DNA heats up : Energetics of genome ejection from phage revealed by isothermal titration calorimetry

TL;DR

This study uses isothermal titration calorimetry to directly measure the heat released during DNA ejection from bacteriophage lambda, providing new thermodynamic insights into the process and confirming the role of DNA hydration.

Contribution

First direct calorimetric measurement of DNA ejection energetics from phage lambda, validating theoretical models and highlighting DNA hydration's role.

Findings

Heat release during DNA ejection measured directly.

Results align with previous models and simulations.

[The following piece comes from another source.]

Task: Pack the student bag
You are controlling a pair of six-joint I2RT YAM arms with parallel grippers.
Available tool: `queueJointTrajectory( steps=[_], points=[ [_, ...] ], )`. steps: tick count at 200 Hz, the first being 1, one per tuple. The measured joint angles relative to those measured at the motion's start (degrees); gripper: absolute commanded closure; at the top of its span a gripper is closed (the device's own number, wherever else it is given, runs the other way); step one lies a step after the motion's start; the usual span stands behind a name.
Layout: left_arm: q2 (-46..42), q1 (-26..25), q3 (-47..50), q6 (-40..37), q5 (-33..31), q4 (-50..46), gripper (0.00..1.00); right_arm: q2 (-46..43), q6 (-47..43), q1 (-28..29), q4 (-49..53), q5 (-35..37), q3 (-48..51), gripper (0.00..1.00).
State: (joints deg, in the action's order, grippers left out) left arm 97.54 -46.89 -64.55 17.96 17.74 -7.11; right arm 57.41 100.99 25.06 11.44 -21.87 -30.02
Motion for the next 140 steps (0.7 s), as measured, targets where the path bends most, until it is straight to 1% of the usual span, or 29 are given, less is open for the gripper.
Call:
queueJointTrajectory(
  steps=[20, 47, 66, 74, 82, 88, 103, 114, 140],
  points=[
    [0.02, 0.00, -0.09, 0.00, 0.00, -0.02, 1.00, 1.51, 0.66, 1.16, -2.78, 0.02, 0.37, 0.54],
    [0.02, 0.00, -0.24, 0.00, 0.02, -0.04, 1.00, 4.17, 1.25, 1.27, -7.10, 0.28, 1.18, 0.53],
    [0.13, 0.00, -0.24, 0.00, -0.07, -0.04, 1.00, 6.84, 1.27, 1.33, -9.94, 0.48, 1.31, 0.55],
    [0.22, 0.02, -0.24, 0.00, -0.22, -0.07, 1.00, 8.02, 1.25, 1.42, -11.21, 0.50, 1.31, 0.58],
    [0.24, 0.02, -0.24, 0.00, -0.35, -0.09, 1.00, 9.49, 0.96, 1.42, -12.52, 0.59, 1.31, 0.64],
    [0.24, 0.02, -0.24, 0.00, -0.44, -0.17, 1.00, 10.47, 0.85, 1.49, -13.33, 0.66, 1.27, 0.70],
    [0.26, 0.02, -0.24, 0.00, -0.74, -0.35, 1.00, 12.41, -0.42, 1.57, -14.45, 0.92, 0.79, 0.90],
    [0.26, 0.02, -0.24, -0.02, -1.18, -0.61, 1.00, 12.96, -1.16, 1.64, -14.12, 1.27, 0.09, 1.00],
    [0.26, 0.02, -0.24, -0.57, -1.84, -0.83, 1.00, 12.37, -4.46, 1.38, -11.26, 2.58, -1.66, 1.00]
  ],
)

DNA hydration significantly influences genome confinement energetics.

Abstract

Most bacteriophages are known to inject their double-stranded DNA into bacteria upon receptor binding in an essentially spontaneous way. This downhill thermodynamic process from the intact virion toward the empty viral capsid plus released DNA is made possible by the energy stored during active packaging of the genome into the capsid. Only indirect measurements of this energy have been available until now using either single-molecule or osmotic suppression techniques. In this paper, we describe for the first time the use of isothermal titration calorimetry to directly measure the heat released (or equivalently the enthalpy) during DNA ejection from phage lambda, triggered in solution by a solubilized receptor. Quantitative analyses of the results lead to the identification of thermodynamic determinants associated with DNA ejection. The values obtained were found to be consistent with those previously predicted by analytical models and numerical simulations. Moreover, the results confirm the role of DNA hydration in the energetics of genome confinement in viral capsids.